* [DIRECTIONS]: The response must consist of the lines below from the one with "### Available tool" through the one with "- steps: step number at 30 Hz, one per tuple", exactly as they appear and with both ends kept.

(Items listed in a dataset)

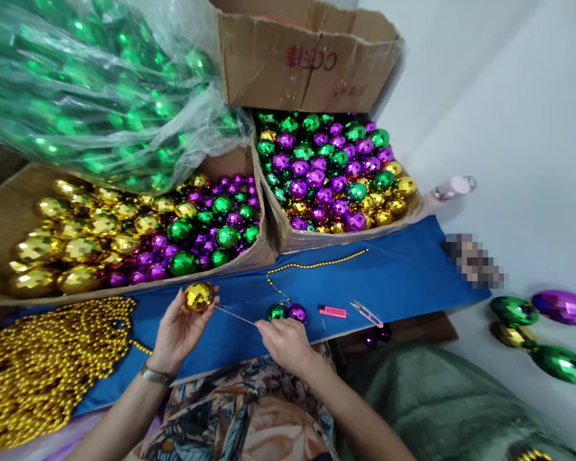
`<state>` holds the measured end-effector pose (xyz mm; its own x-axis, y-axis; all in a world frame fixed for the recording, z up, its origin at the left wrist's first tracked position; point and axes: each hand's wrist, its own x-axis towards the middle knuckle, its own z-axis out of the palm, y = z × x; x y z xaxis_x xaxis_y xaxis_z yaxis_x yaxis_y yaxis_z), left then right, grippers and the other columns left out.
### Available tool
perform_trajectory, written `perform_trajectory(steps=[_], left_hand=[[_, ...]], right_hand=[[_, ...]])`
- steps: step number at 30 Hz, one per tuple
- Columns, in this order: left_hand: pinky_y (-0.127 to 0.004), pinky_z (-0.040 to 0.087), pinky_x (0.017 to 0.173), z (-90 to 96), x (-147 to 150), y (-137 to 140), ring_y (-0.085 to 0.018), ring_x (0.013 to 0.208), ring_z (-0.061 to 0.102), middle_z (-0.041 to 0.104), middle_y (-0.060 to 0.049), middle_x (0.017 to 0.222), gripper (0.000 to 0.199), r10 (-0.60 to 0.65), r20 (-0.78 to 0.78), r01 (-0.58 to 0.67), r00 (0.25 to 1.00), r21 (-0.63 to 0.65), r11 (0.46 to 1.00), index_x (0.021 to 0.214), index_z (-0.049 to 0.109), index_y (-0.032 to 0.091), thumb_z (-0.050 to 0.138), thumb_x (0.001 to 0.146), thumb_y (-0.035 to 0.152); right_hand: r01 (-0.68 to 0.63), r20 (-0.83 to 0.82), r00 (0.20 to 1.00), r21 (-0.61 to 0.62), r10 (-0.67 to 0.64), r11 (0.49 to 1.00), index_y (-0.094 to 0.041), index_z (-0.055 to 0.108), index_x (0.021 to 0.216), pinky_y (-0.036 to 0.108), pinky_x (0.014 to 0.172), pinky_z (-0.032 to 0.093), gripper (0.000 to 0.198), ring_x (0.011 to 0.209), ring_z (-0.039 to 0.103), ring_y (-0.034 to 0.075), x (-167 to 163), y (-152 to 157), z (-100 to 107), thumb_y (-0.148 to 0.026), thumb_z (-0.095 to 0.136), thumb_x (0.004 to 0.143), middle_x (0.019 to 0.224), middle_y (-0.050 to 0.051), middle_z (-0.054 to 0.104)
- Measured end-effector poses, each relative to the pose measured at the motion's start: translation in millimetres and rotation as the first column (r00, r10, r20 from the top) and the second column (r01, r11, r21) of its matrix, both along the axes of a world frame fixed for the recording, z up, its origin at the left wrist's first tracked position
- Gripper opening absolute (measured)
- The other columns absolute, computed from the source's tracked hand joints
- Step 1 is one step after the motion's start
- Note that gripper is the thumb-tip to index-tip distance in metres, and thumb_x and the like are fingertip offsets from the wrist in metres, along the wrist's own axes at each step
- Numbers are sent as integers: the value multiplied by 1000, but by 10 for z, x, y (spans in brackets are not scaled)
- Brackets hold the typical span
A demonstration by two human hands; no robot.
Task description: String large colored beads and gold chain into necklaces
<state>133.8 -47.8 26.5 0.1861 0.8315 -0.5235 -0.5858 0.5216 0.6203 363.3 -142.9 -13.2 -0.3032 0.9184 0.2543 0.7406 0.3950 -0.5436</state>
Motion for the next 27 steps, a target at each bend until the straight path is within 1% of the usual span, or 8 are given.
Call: perform_trajectory(steps=[3,5,9,12,14,19,24,27], left_hand=[[-30,58,76,-13,36,-57,-21,88,70,71,-9,106,36,-23,-53,28,998,101,995,103,67,17,72,76,39],[-32,57,79,-18,83,-119,-21,90,68,68,-9,110,42,-61,-99,78,993,179,981,110,64,20,76,73,34],[-33,53,86,-16,164,-232,-22,99,65,62,-11,122,51,-100,-184,146,978,258,955,118,59,22,78,71,26],[-36,53,86,-5,173,-264,-24,100,65,61,-11,125,51,-140,-156,176,978,248,953,118,59,24,78,71,29],[-38,54,84,1,161,-268,-25,98,66,61,-12,124,50,-168,-131,194,977,224,955,117,60,24,78,71,31],[-36,53,85,-11,128,-280,-24,99,65,62,-12,123,52,-127,-180,173,975,269,947,115,61,22,81,67,27],[-39,53,84,-41,98,-291,-27,99,66,61,-13,123,49,-153,-107,173,982,211,962,118,59,23,77,72,30],[-37,53,85,-51,84,-310,-25,99,65,60,-13,123,50,-125,-174,167,977,256,952,117,59,22,78,71,27]], right_hand=[[10,9,1000,5,-10,1000,-19,64,112,25,73,48,30,77,66,15,-40,29,-6,-22,38,98,83,7,71],[19,16,1000,2,-19,1000,-19,64,111,25,72,48,30,75,66,15,-81,58,-10,-22,38,98,82,7,70],[30,-32,999,-22,-31,999,-18,65,106,25,70,48,30,73,65,15,-143,109,-31,-21,36,99,82,6,70],[-5,-127,992,-50,-1,999,-19,64,106,24,73,49,30,79,66,14,-141,116,-56,-20,35,99,88,5,71],[-24,-146,989,-58,15,998,-19,64,105,24,74,49,29,81,66,14,-129,113,-69,-20,36,99,89,6,71],[-4,-89,996,-38,1,999,-21,66,103,24,71,48,28,75,65,14,-133,112,-76,-22,38,99,83,6,69],[-17,-67,998,-34,14,999,-20,66,102,25,71,47,31,75,64,15,-162,116,-91,-22,35,99,79,6,69],[-16,-13,1000,-18,16,1000,-20,66,102,26,69,46,31,73,63,16,-170,117,-108,-21,35,99,78,6,68]])
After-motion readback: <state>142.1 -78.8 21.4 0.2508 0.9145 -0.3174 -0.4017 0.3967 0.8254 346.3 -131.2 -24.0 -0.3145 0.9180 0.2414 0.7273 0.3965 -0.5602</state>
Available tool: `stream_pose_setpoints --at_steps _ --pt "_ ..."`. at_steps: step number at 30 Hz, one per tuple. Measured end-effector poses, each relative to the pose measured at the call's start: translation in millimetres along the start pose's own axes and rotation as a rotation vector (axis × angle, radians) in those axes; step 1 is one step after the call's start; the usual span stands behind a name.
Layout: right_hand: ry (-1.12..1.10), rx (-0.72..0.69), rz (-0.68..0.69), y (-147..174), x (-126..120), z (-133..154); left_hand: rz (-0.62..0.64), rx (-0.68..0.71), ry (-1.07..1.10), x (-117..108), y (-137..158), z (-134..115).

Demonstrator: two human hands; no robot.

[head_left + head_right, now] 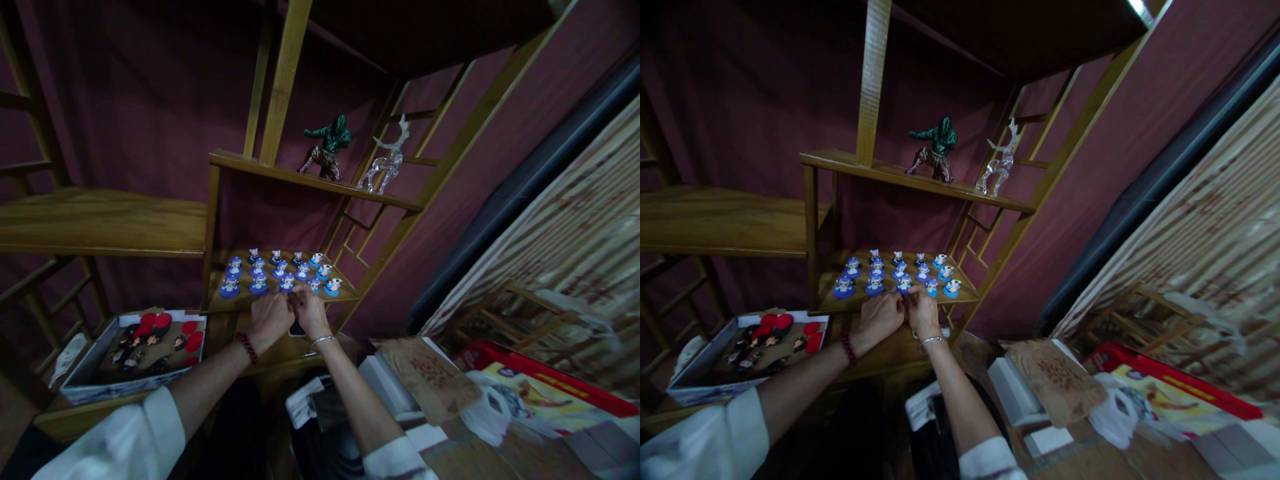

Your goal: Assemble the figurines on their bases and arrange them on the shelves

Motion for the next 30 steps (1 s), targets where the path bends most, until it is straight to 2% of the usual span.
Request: stream_pose_setpoints --at_steps 5,19,27,30 --pt "-0.028 -0.028 -0.011 -1.4 0.9 -2.4 0.005 -0.032 0.006 0.6 -1.8 -0.4" --pt "-0.035 -0.029 -0.037 4.2 -0.5 -3.2 -0.069 0.047 0.032 4.8 3.8 -1.7" --pt "-0.021 0.002 0.009 6.2 -1.3 0.6 -0.069 0.054 0.071 2.4 7.5 -1.4" --pt "-0.012 -0.016 -0.047 12.3 -2.5 3.5 -0.08 0.064 0.115 2.6 11.7 2.5"
Point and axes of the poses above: each hand's wrist, its own y-axis away from the middle knuckle, its own x-axis out of the palm, z = x × y, the point moved 4 cm from there along -y, towards the middle knuckle, and after that the axes turned 5 degrees about z, right-handed, at the moved point
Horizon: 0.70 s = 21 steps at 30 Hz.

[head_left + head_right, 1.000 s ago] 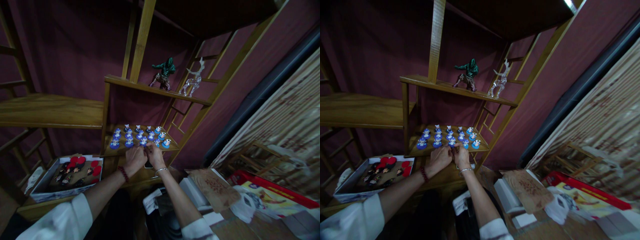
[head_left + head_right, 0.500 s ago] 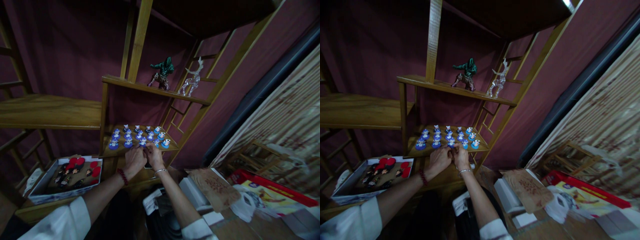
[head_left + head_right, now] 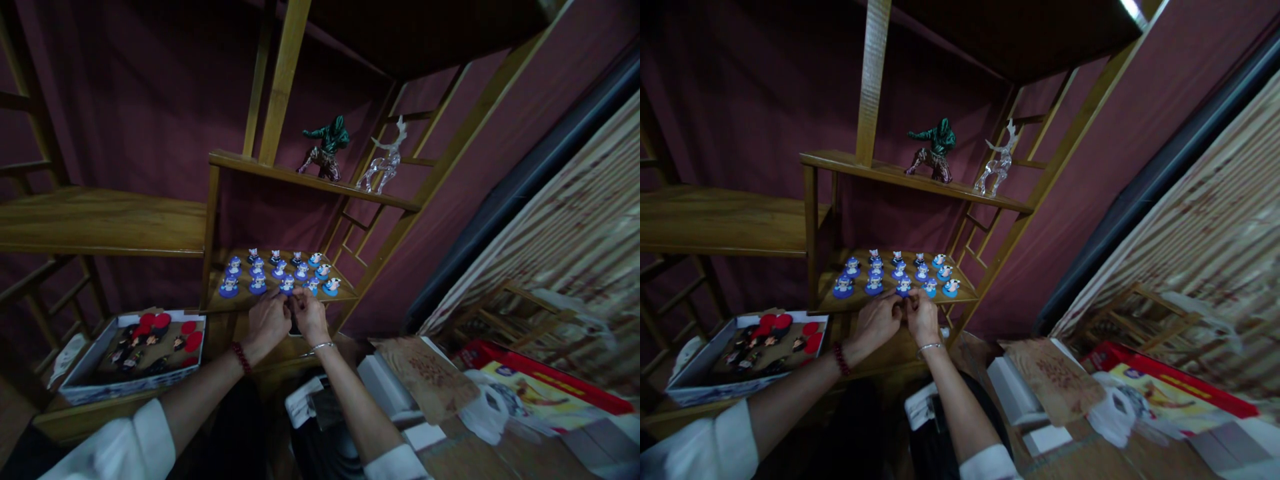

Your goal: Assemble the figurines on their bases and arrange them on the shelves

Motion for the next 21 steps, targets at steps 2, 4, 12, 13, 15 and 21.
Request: stream_pose_setpoints --at_steps 2,4,12,13,15,21 --pt "-0.009 -0.065 -0.073 6.7 -0.9 5.7 -0.036 0.025 0.033 -0.5 5.0 4.6" --pt "-0.016 -0.138 -0.11 13.7 1.2 13.8 -0.097 0.065 0.046 -1.8 11.1 10.6" --pt "0.006 -0.184 0.073 12.9 25.8 48.1 -0.279 0.073 -0.055 -17.8 28.3 37.2" --pt "0.026 -0.182 0.089 10.3 27.5 51.2 -0.258 0.053 -0.073 -20.3 28.5 38.4" --pt "0.08 -0.16 0.112 5.3 29.6 55.6 -0.194 0.008 -0.102 -24.9 28.1 39.4" --pt "0.292 -0.055 0.246 -6.3 32.1 61.4 -0.062 -0.102 -0.132 -34.3 25.0 38.7"
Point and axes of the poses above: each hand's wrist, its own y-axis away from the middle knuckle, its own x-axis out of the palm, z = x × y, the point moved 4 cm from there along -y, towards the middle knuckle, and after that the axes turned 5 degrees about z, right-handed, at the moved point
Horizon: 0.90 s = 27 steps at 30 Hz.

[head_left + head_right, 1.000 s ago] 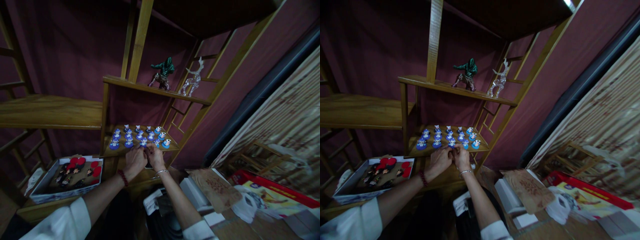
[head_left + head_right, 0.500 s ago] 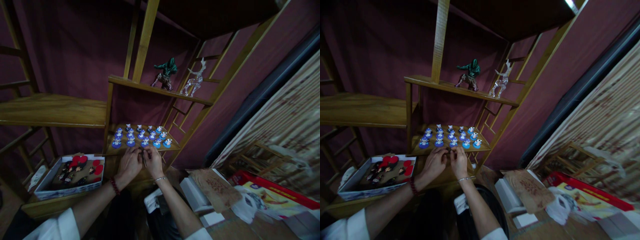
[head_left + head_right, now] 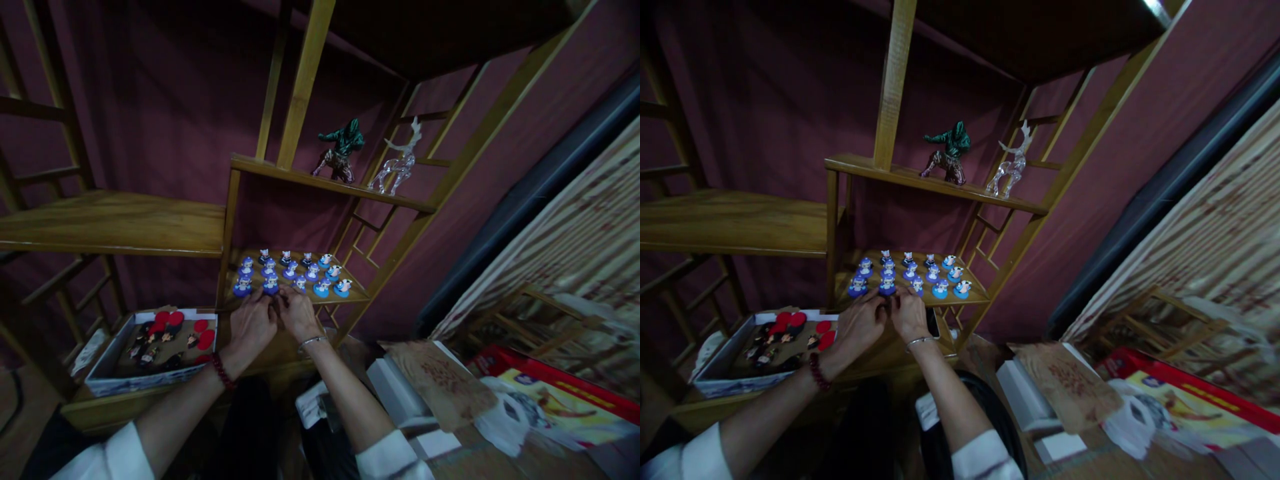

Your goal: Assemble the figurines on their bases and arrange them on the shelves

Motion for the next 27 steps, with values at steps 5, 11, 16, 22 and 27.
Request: stream_pose_setpoints --at_steps 5,11,16,22,27 --pt "0.102 0.033 0.106 -5.1 -4.7 5.8 0.052 -0.039 -0.027 -0.5 -4.5 2.4" --pt "0.144 0.054 0.158 -8.3 -5.3 9.9 0.084 -0.066 -0.05 0.0 -8.5 3.3" --pt "0.155 0.045 0.153 -9.8 -4.0 10.7 0.081 -0.085 -0.047 -1.7 -10.1 2.5" --pt "0.143 0.068 0.156 -10.2 -3.3 8.6 0.104 -0.129 -0.044 -2.1 -10.2 1.9" --pt "0.141 0.056 0.173 -11.3 -2.8 8.2 0.106 -0.13 -0.044 -0.1 -11.9 3.5"
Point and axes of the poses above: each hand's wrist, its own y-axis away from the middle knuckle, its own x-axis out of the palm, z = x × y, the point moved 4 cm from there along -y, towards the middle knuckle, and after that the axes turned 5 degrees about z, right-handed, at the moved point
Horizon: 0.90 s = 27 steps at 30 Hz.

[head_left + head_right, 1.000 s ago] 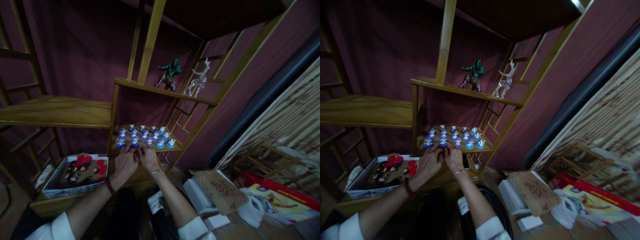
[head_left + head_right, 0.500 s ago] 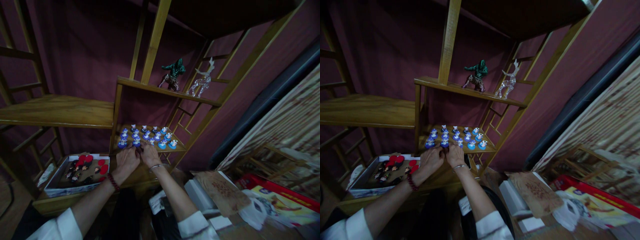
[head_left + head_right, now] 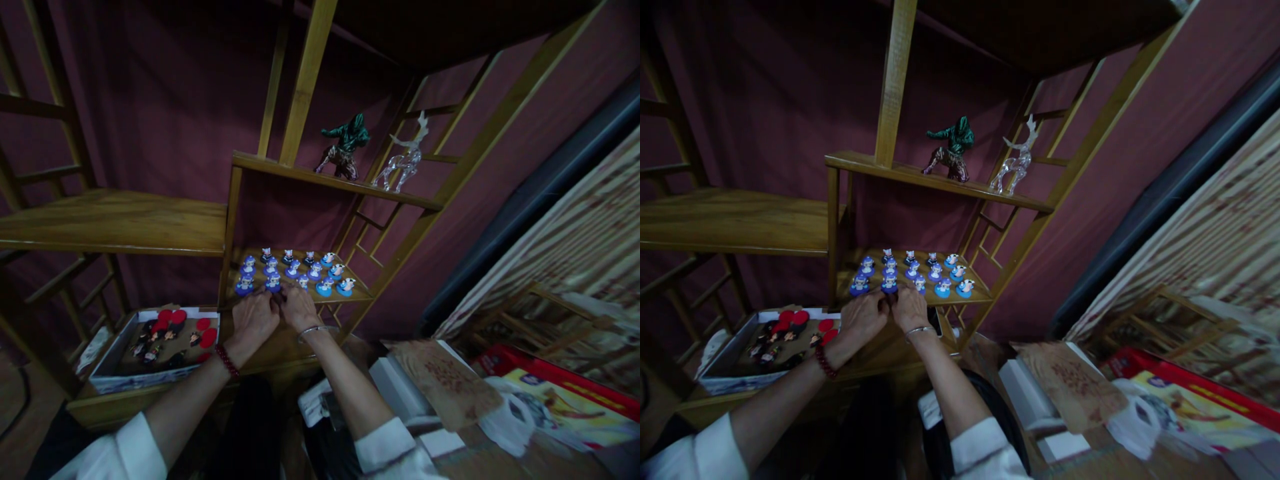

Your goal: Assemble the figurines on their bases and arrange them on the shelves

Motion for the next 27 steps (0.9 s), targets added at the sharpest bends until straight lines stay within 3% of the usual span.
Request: stream_pose_setpoints --at_steps 27 --pt "0.01 0.017 -0.011 3.2 -1.4 3.4 -0.048 0.03 0.003 2.1 4.3 -0.8"
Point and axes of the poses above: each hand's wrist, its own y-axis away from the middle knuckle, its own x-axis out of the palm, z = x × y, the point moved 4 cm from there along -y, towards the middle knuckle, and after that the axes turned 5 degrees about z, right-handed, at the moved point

* [TASK OUTPUT]:
### Available tool
perform_trajectory, written `perform_trajectory(steps=[_], left_hand=[[_, ...]], right_hand=[[_, ...]])`
- steps: step number at 30 Hz, one per tuple

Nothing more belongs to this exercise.